Bitcoin

"Halving" steht bevor Neue Bitcoin-Rally voraus?

Stand: 05.05.2020, 12:01 Uhr

Anhänger der Kryptowährung schauen gebannt auf den 12. Mai. Dann steht die nächste "Verknappung" des Bitcoins an. Sie könnte zu einer neuen Preisexplosion führen - oder auch nicht.

Nach vier Jahren ist es wieder soweit: Für den 12. Mai ist das dritte "Halving" bei der wichtigsten Kryptowährung, dem Bitcoin, angesetzt. Dann wird die "Belohnung" (Reward) für das Schürfen eines Bitcoin-Blocks halbiert. Diese Belohnung, die die so genannten Miner für das Erschaffen der Bitcoins in aufwändigen Rechenprozessen erhalten, betrug vor dem ersten Halving 2012 noch 50 Bitcoin, nun erfolgt die dritte Halbierung von 12,5 auf 6,25 Bitcoin für jeden erschaffenen Block.
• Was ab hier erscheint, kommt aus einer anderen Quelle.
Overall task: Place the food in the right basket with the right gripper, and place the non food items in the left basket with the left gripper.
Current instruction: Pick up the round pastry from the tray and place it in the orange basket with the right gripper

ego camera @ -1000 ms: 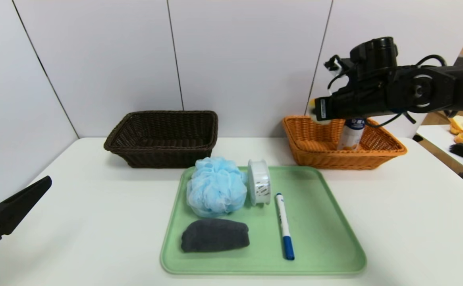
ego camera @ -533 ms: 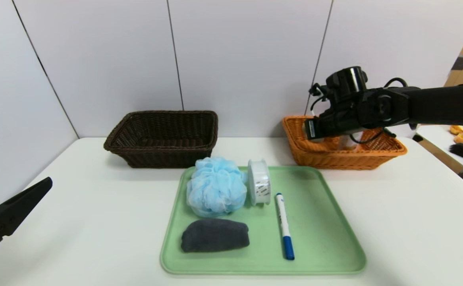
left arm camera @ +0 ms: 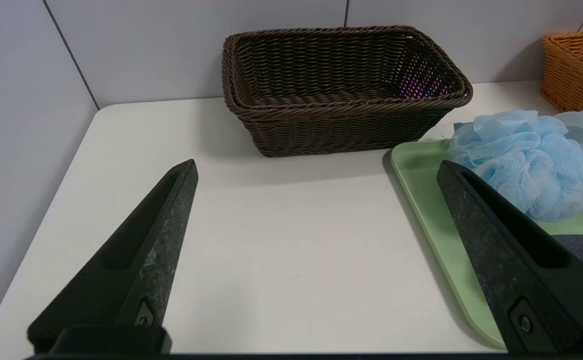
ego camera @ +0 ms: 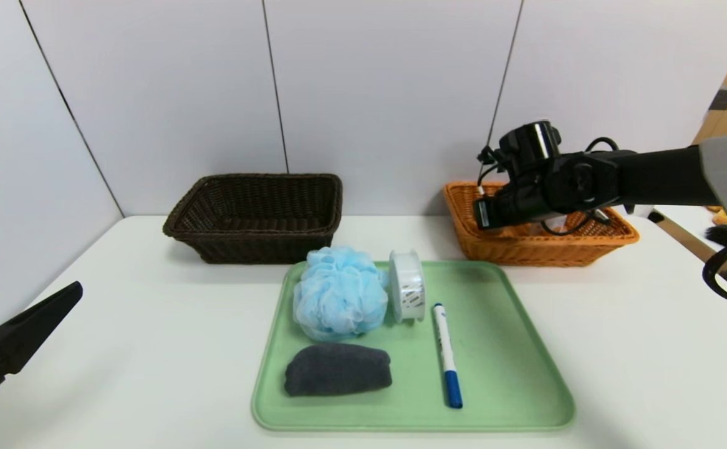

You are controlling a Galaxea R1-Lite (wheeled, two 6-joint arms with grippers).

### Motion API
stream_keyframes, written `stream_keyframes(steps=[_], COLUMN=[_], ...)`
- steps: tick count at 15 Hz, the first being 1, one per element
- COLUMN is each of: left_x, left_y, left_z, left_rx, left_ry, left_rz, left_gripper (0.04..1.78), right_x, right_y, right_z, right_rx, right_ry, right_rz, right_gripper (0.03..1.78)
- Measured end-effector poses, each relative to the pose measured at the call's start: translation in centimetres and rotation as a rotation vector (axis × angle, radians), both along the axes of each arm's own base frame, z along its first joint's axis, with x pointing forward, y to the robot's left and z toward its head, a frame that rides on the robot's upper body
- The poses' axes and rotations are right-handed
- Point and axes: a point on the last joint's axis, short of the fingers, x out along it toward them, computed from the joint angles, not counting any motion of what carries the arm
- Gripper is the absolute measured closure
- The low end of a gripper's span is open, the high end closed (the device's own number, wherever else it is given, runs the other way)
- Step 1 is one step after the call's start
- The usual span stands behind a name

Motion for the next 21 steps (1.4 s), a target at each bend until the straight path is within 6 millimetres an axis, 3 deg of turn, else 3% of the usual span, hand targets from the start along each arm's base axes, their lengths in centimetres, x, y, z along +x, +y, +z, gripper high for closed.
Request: stream_keyframes(steps=[10, 15, 18, 21], left_x=[-0.1, -0.3, -0.4, -0.5], left_y=[0.0, 0.0, 0.0, 0.0], left_z=[0.1, 0.0, 0.1, -0.1], left_rx=[0.001, 0.001, 0.000, 0.002], left_ry=[-0.008, -0.010, -0.015, -0.012], left_rz=[0.000, 0.000, -0.001, -0.004], left_gripper=[0.13, 0.13, 0.13, 0.13], right_x=[0.1, -0.1, -0.7, -1.9], right_y=[0.0, 0.2, 0.4, 1.2], right_z=[-0.3, -0.3, 0.3, 2.4], right_rx=[-0.031, -0.034, -0.049, -0.033], right_ry=[-0.002, 0.000, -0.015, -0.073], right_rz=[-0.035, -0.033, -0.037, -0.016], right_gripper=[1.72, 0.97, 0.69, 0.50])
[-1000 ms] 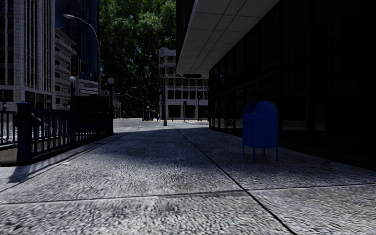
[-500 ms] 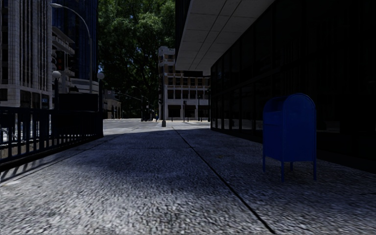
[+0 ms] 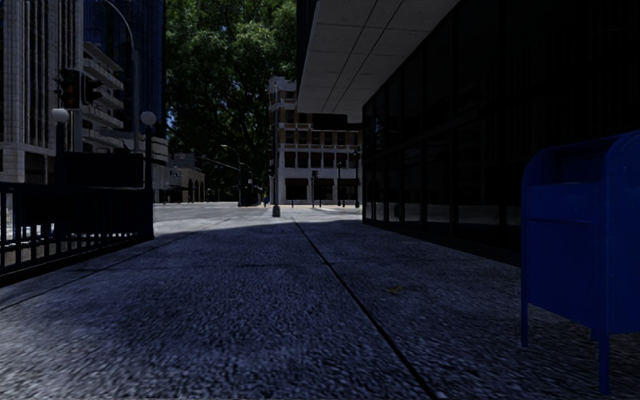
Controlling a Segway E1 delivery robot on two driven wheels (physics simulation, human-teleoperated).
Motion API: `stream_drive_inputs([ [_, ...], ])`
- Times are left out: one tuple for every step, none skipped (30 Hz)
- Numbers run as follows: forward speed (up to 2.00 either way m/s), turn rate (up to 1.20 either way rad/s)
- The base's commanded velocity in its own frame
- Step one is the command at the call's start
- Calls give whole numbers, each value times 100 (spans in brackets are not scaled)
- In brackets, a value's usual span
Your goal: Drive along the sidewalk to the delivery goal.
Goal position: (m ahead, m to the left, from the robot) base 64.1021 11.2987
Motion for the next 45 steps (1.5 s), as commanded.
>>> stream_drive_inputs([
  [200,0],
  [200,0],
  [200,0],
  [200,0],
  [200,0],
  [200,0],
  [200,0],
  [200,0],
  [200,0],
  [200,0],
  [200,0],
  [200,0],
  [200,0],
  [200,0],
  [200,0],
  [200,0],
  [200,0],
  [200,0],
  [200,0],
  [200,0],
  [200,0],
  [200,0],
  [200,0],
  [200,0],
  [200,0],
  [200,0],
  [200,0],
  [200,0],
  [200,0],
  [200,0],
  [200,0],
  [200,0],
  [200,0],
  [200,0],
  [200,0],
  [200,0],
  [200,0],
  [200,0],
  [200,0],
  [200,0],
  [200,0],
  [200,0],
  [200,0],
  [200,0],
  [200,0],
])
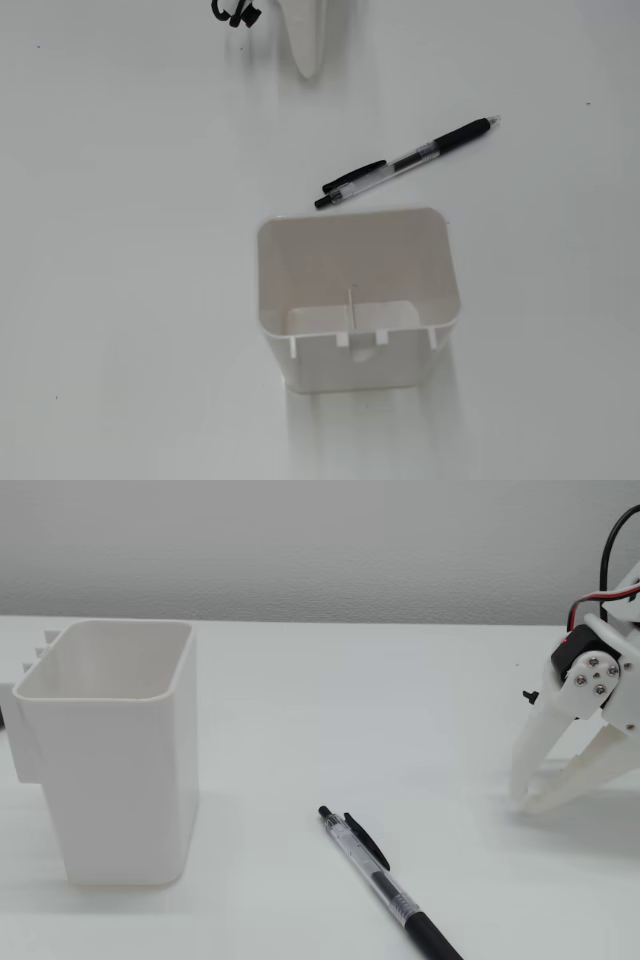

Die Menge an Bitcoin ist endlich

Eine solche Halbierung der Belohnung steht jeweils nach der Erschaffung von 210.000 Blöcken der Kunstwährung an. Das ist in der Struktur der Währung von ihrem "Erbauer" Satoshi Nakamoto vorgesehen. Durch die Verknappung soll der Bitcoin sich nicht zuletzt von den traditionellen Währungen absetzen, bei denen die Geldmenge durch Notenbanken beliebig ausgedehnt werden kann. Die Menge an Bitcoin ist zumindest in den derzeitigen Festlegungen endlich: Sie ist auf 21 Millionen Einheiten begrenzt. Damit soll auch eine Inflation wie bei den "Fiat-Währungen" ausgeschlossen werden.

Auf den Kurs des Bitcoin hatten die beiden ersten Halvings 2012 und 2016 im wahrsten Sinne des Wortes explosive Wirkung. Um mehrere Tausend Prozent kletterte der Preis für eine Einheit der Kryptowährung in den folgenden Jahren.

Halving-Effekt eingepreist?

Ob dieser Effekt auch in der kommenden Woche ansteht, darüber wird am Markt bereits seit Monaten kräftig spekuliert. Der Preis für den Bitcoin, aber auch viele andere Währungen ist in den vergangenen Monaten nach einem deutlichen Preisrutsch bereits deutlich gestiegen, derzeit kostet ein Bitcoin wieder rund 9.000 Dollar. Das ist allerdings nur knapp halb so viel wie die Höchstkurse, die im Dezember 2017 erreicht wurden, damals zog der Kurs auf rund 20.000 Dollar an.

Die Anhänger der Ansicht, dass die Kurse weiter steigen werden, haben allerdings auch einige Argumente für sich: Durch die Verknappung wird es für die Miner teurer, neue Bitcoins zu schürfen. Denn die immensen Rechenleistungen dafür verschlingen auch hohe Aufwendungen an Energie, sprich Strom. Der "innere" Wert eines Bitcoins steigt damit tendenziell.

Neuer sicherer Anlagehafen gesucht

Nicht zuletzt kann sich die Kryptowährung damit aber auch gegen die traditionellen Währungen wie Euro, Dollar oder Yen besser als Alternative etablieren. Denn während dort die Geldflut durch immer neue geldpolitische Maßnahmen anhält, macht die Verknappung des Bitcoin diesen als alternative Anlageklasse attraktiv. Einige Großinvestoren könnten damit nach dem Halving durchaus ihre Bestände weiter aufstocken, um einen weiteren "sicheren Hafen" am Finanzmarkt anzusteuern.